When I first came to understand Vietnam’s rigid requirements surrounding data localization I thought the requirements far too rigid and expensive to be realistically enforced. Requiring data collectors to open a branch office or representative office and to refrain from transferring any data collected on Vietnamese citizens out of the country. I’m not the only one who saw this as an overly burdensome regulation and looked forward to guiding decrees that might slacken the enforcement.
One such decree is currently in process and the Ministry of Public Security have verbally stated they will only enforce the provisions against e-commerce platforms that fail to comply with requests to take down conduct that violates the cybersecurity law. On paper, however, the authorities remain able to enforce the letter to the most stringent standards. But the more I consider the regulations the more I question my initial reaction.
Why? You may ask, and rightly so, for many individuals involved with high technology or internet companies suggest that the rule makes little sense and does little to protect against abuses.
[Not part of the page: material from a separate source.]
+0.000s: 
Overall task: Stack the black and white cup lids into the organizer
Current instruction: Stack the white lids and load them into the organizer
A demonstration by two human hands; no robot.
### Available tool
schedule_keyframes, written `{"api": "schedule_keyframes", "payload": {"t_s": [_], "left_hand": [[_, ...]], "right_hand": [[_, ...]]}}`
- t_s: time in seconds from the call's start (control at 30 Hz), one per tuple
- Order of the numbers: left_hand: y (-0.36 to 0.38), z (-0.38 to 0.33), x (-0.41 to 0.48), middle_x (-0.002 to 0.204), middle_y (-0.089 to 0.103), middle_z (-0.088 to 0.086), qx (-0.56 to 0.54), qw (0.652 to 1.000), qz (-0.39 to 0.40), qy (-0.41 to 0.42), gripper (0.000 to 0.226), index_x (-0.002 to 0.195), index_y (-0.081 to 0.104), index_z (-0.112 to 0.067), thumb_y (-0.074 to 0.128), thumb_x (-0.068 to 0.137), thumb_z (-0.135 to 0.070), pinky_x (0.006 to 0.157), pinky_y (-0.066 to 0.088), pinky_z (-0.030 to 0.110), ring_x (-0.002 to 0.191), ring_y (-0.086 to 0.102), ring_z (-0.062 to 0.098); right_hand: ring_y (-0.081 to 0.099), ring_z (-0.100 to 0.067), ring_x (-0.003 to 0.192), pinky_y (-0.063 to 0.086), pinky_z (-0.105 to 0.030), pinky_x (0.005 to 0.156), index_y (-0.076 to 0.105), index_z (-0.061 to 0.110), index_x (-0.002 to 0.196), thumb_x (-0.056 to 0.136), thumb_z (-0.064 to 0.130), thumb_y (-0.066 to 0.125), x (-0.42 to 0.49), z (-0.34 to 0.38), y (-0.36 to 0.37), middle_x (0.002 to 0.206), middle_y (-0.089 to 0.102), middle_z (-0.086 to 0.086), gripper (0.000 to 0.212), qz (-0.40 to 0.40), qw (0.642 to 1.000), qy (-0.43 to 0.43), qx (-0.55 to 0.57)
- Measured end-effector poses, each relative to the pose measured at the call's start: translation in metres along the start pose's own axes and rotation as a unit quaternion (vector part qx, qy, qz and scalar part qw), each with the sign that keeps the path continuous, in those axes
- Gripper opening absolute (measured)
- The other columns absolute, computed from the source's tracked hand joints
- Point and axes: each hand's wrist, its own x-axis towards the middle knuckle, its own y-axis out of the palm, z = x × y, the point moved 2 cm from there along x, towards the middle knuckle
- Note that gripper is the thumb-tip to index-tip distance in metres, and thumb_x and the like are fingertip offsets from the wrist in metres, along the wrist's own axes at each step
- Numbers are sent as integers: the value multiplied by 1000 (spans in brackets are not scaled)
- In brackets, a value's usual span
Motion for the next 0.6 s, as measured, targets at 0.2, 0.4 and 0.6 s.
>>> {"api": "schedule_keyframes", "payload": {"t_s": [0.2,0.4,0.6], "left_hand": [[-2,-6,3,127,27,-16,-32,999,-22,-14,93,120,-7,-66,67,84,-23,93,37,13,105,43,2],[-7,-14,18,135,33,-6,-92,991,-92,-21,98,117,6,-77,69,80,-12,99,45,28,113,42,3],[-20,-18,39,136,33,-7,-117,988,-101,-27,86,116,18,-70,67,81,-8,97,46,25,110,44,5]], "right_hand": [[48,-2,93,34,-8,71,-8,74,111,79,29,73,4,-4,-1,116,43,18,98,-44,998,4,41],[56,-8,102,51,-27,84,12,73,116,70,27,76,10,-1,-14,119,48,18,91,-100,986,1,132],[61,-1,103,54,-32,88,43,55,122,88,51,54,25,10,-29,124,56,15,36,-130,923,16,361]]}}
As I’ve written over the past two weeks there are a plethora of problems which arise when sharing data internationally. From large organizations like Facebook or TikTok to foreign governments like the USA or China, the potential abuse is nearly unlimited. In view of such obstacles to a truly international forum in which to enforce data regulations against infringement, one might suggest that a strict statutory data localization regulation makes sense if for no other reason than to protect citizens’ rights to their own data. But another justification might also motivate regulators.
In order to train the artificial intelligence through machine learning the computers need access to vast amounts of data. We’re talking data for millions of users. Only with such access can the AI be properly calibrated to understand how to conduct itself and what conclusions it should make. But what about cultural, linguistic, and anthropological differences that arise when dealing with foreign countries?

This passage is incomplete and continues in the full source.